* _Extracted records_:

┌──

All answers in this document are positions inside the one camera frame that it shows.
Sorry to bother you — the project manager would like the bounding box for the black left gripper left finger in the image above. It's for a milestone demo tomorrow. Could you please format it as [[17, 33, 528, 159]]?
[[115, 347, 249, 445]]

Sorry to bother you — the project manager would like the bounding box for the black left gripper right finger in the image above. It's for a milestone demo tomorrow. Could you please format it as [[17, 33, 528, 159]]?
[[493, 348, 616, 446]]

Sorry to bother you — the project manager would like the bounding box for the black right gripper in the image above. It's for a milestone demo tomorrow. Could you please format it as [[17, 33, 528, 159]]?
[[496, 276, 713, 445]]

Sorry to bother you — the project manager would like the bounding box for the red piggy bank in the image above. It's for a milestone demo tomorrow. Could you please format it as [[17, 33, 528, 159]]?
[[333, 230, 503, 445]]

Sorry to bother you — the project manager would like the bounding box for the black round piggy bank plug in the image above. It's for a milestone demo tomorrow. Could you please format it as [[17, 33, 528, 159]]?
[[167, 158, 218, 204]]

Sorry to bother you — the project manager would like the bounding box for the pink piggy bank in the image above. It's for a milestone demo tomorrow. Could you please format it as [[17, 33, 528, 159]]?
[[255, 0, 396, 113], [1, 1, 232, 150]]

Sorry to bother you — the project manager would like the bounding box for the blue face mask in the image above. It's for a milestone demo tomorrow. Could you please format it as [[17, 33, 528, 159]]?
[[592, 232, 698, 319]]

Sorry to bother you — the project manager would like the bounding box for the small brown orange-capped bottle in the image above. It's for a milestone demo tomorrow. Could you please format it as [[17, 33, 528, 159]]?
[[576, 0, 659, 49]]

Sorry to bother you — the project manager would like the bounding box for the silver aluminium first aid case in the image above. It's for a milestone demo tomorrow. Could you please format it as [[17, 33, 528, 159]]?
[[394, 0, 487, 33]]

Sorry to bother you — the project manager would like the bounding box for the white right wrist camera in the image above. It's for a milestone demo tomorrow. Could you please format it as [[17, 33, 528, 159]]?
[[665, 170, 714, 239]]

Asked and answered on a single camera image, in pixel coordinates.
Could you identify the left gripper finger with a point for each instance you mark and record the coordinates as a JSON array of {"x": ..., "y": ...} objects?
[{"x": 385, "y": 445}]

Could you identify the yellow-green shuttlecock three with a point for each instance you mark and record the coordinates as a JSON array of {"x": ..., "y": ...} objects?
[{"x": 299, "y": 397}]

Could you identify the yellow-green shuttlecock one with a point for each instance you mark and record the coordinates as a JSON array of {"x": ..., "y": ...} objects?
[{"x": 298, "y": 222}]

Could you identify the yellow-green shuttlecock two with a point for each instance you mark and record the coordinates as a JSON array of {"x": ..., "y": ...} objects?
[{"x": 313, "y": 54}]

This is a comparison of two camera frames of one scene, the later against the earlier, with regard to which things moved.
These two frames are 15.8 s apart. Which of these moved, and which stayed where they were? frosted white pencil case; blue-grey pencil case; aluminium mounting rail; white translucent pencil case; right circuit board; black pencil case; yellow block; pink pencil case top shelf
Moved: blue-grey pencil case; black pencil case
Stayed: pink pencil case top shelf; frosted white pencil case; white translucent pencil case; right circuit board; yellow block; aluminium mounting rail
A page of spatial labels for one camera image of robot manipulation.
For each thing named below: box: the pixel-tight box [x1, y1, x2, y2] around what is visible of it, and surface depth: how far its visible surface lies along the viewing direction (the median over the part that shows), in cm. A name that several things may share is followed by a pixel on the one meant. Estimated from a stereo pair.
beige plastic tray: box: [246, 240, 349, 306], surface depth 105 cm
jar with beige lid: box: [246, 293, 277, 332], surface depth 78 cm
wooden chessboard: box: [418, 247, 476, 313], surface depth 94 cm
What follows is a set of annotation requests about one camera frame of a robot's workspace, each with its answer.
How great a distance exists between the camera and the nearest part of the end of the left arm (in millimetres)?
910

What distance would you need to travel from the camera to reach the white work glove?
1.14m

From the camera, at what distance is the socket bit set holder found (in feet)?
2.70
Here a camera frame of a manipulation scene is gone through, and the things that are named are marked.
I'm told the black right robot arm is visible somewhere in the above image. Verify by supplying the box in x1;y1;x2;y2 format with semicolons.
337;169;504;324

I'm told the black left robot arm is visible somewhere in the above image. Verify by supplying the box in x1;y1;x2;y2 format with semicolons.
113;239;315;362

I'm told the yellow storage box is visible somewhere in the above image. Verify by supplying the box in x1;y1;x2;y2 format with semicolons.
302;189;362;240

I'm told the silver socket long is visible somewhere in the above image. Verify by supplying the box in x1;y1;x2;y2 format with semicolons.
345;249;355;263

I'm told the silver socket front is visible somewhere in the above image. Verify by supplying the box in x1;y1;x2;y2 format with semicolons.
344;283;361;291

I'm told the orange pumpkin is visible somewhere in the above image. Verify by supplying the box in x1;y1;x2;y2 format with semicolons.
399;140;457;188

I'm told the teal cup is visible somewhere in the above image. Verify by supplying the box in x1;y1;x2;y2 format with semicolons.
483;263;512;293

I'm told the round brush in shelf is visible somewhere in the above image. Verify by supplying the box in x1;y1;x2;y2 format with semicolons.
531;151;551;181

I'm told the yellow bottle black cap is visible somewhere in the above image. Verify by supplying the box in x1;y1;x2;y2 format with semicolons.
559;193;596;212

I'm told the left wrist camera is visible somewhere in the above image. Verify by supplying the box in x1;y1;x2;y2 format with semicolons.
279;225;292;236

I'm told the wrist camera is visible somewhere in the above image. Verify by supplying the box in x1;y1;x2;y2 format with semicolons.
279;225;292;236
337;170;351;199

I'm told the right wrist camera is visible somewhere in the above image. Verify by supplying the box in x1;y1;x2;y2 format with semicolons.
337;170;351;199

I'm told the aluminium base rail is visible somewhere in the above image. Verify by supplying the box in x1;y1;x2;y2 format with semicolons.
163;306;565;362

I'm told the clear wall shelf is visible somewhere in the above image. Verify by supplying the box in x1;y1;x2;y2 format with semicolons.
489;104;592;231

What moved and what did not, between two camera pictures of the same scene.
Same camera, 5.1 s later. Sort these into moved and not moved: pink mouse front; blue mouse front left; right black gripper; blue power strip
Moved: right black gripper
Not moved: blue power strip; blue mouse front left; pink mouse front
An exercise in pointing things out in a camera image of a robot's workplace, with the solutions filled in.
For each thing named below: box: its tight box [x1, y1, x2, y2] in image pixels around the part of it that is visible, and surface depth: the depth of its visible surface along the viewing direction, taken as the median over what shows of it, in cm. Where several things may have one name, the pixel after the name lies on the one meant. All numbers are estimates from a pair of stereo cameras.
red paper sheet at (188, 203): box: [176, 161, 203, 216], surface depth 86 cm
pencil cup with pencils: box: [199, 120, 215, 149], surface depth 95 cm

└──

* _Problem description_: Please transcribe each entry exactly, keeping every word as it is.

* _Answer to the problem_:
All answers in this document are positions inside the one camera frame that it shows.
Sorry to bother you — the project manager would like the bounding box for the black left gripper left finger in the image above. It's for a milestone demo tomorrow. Could you please format it as [[17, 33, 528, 159]]?
[[115, 347, 249, 445]]

Sorry to bother you — the project manager would like the bounding box for the black left gripper right finger in the image above. It's for a milestone demo tomorrow. Could you please format it as [[17, 33, 528, 159]]?
[[493, 348, 616, 446]]

Sorry to bother you — the project manager would like the bounding box for the black right gripper in the image above. It's for a milestone demo tomorrow. Could you please format it as [[17, 33, 528, 159]]?
[[496, 276, 713, 445]]

Sorry to bother you — the project manager would like the bounding box for the red piggy bank in the image above. It's for a milestone demo tomorrow. Could you please format it as [[17, 33, 528, 159]]?
[[333, 230, 503, 445]]

Sorry to bother you — the project manager would like the bounding box for the black round piggy bank plug in the image above. It's for a milestone demo tomorrow. Could you please format it as [[17, 33, 528, 159]]?
[[167, 158, 218, 204]]

Sorry to bother you — the project manager would like the bounding box for the pink piggy bank in the image above. It's for a milestone demo tomorrow. Could you please format it as [[17, 33, 528, 159]]?
[[255, 0, 396, 113], [1, 1, 232, 150]]

Sorry to bother you — the project manager would like the bounding box for the blue face mask in the image above. It's for a milestone demo tomorrow. Could you please format it as [[17, 33, 528, 159]]?
[[592, 232, 698, 319]]

Sorry to bother you — the project manager would like the bounding box for the small brown orange-capped bottle in the image above. It's for a milestone demo tomorrow. Could you please format it as [[17, 33, 528, 159]]?
[[576, 0, 659, 49]]

Sorry to bother you — the project manager would like the bounding box for the silver aluminium first aid case in the image above. It's for a milestone demo tomorrow. Could you please format it as [[17, 33, 528, 159]]?
[[394, 0, 487, 33]]

Sorry to bother you — the project manager would like the bounding box for the white right wrist camera in the image above. It's for a milestone demo tomorrow. Could you please format it as [[17, 33, 528, 159]]?
[[665, 170, 714, 239]]

Asked and answered on a single camera image, in pixel coordinates.
Could you identify the left gripper finger with a point for each instance you mark and record the coordinates as a JSON array of {"x": ..., "y": ...} objects?
[{"x": 385, "y": 445}]

Could you identify the yellow-green shuttlecock three with a point for each instance you mark and record the coordinates as a JSON array of {"x": ..., "y": ...} objects?
[{"x": 299, "y": 397}]

Could you identify the yellow-green shuttlecock one with a point for each instance you mark and record the coordinates as a JSON array of {"x": ..., "y": ...} objects?
[{"x": 298, "y": 222}]

Could you identify the yellow-green shuttlecock two with a point for each instance you mark and record the coordinates as a JSON array of {"x": ..., "y": ...} objects?
[{"x": 313, "y": 54}]

This is a comparison of two camera frames of one scene, the later against the earlier, with regard to which things moved.
These two frames are 15.8 s apart. Which of these moved, and which stayed where they were? frosted white pencil case; blue-grey pencil case; aluminium mounting rail; white translucent pencil case; right circuit board; black pencil case; yellow block; pink pencil case top shelf
Moved: blue-grey pencil case; black pencil case
Stayed: pink pencil case top shelf; frosted white pencil case; white translucent pencil case; right circuit board; yellow block; aluminium mounting rail
A page of spatial labels for one camera image of robot manipulation.
For each thing named below: box: the pixel-tight box [x1, y1, x2, y2] around what is visible of it, and surface depth: how far its visible surface lies along the viewing direction (the median over the part that shows), in cm. A name that several things may share is followed by a pixel on the one meant. Estimated from a stereo pair.
beige plastic tray: box: [246, 240, 349, 306], surface depth 105 cm
jar with beige lid: box: [246, 293, 277, 332], surface depth 78 cm
wooden chessboard: box: [418, 247, 476, 313], surface depth 94 cm
What follows is a set of annotation requests about one camera frame of a robot's workspace, each with its answer.
How great a distance exists between the camera and the nearest part of the end of the left arm (in millimetres)?
910

What distance would you need to travel from the camera to reach the white work glove?
1.14m

From the camera, at what distance is the socket bit set holder found (in feet)?
2.70
Here a camera frame of a manipulation scene is gone through, and the things that are named are marked.
I'm told the black right robot arm is visible somewhere in the above image. Verify by supplying the box in x1;y1;x2;y2 format with semicolons.
337;169;504;324

I'm told the black left robot arm is visible somewhere in the above image. Verify by supplying the box in x1;y1;x2;y2 format with semicolons.
113;239;315;362

I'm told the yellow storage box is visible somewhere in the above image. Verify by supplying the box in x1;y1;x2;y2 format with semicolons.
302;189;362;240

I'm told the silver socket long is visible somewhere in the above image. Verify by supplying the box in x1;y1;x2;y2 format with semicolons.
345;249;355;263

I'm told the silver socket front is visible somewhere in the above image. Verify by supplying the box in x1;y1;x2;y2 format with semicolons.
344;283;361;291

I'm told the orange pumpkin is visible somewhere in the above image. Verify by supplying the box in x1;y1;x2;y2 format with semicolons.
399;140;457;188

I'm told the teal cup is visible somewhere in the above image. Verify by supplying the box in x1;y1;x2;y2 format with semicolons.
483;263;512;293

I'm told the round brush in shelf is visible somewhere in the above image. Verify by supplying the box in x1;y1;x2;y2 format with semicolons.
531;151;551;181

I'm told the yellow bottle black cap is visible somewhere in the above image. Verify by supplying the box in x1;y1;x2;y2 format with semicolons.
559;193;596;212

I'm told the left wrist camera is visible somewhere in the above image. Verify by supplying the box in x1;y1;x2;y2 format with semicolons.
279;225;292;236

I'm told the wrist camera is visible somewhere in the above image. Verify by supplying the box in x1;y1;x2;y2 format with semicolons.
279;225;292;236
337;170;351;199

I'm told the right wrist camera is visible somewhere in the above image. Verify by supplying the box in x1;y1;x2;y2 format with semicolons.
337;170;351;199

I'm told the aluminium base rail is visible somewhere in the above image. Verify by supplying the box in x1;y1;x2;y2 format with semicolons.
163;306;565;362

I'm told the clear wall shelf is visible somewhere in the above image. Verify by supplying the box in x1;y1;x2;y2 format with semicolons.
489;104;592;231

What moved and what did not, between two camera pictures of the same scene.
Same camera, 5.1 s later. Sort these into moved and not moved: pink mouse front; blue mouse front left; right black gripper; blue power strip
Moved: right black gripper
Not moved: blue power strip; blue mouse front left; pink mouse front
An exercise in pointing things out in a camera image of a robot's workplace, with the solutions filled in.
For each thing named below: box: its tight box [x1, y1, x2, y2] in image pixels around the part of it that is visible, and surface depth: the depth of its visible surface along the viewing direction, taken as the median over what shows of it, in cm. Where several things may have one name, the pixel after the name lies on the one meant. All numbers are estimates from a pair of stereo cameras.
red paper sheet at (188, 203): box: [176, 161, 203, 216], surface depth 86 cm
pencil cup with pencils: box: [199, 120, 215, 149], surface depth 95 cm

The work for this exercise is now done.